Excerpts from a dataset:

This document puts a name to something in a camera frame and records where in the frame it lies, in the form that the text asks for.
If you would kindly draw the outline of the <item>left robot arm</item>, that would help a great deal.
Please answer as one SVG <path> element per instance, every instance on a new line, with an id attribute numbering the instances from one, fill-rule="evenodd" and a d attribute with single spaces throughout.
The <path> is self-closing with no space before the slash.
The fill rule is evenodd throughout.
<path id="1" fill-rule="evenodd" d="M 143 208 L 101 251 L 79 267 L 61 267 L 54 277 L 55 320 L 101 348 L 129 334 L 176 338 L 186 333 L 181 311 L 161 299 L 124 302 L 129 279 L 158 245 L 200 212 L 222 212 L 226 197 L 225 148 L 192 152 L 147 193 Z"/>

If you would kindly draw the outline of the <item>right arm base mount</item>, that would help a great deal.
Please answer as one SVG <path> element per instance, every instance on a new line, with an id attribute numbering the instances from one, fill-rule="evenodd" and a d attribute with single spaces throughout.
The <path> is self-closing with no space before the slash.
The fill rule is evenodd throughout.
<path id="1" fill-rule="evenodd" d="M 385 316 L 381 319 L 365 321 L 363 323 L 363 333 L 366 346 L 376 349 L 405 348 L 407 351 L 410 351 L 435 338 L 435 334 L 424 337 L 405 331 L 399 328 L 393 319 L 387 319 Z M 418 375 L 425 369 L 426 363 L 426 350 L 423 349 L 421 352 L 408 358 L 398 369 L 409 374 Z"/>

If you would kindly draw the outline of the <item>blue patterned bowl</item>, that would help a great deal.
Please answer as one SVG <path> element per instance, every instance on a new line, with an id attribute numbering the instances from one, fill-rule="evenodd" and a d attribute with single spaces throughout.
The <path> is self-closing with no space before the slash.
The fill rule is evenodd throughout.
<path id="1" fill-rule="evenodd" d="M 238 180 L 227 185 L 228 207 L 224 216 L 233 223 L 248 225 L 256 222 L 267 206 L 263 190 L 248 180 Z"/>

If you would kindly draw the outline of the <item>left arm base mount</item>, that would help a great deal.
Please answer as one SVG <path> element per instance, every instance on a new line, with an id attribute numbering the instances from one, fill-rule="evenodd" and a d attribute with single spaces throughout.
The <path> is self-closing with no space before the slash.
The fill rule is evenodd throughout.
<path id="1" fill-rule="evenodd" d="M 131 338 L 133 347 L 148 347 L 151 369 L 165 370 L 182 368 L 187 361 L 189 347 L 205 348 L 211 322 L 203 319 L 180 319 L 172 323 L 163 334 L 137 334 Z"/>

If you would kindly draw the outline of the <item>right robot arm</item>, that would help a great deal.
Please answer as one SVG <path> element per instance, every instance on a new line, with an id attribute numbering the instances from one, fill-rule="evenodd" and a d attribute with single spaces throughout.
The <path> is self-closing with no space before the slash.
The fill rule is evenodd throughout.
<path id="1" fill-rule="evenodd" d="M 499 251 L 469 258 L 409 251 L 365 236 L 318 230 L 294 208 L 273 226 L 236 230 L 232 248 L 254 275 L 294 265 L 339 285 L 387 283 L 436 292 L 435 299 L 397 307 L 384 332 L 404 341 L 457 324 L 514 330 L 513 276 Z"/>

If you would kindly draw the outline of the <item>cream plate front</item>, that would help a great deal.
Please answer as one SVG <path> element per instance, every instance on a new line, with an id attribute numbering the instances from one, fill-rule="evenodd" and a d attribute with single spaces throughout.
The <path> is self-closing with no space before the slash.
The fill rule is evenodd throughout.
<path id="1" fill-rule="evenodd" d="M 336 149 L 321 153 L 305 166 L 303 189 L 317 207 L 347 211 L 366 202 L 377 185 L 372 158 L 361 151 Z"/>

▶ [EXERCISE OBJECTIVE] For the word "robot", work out how many lines of the entries contain it, and state the number alone.

▶ [TASK OUTPUT] 2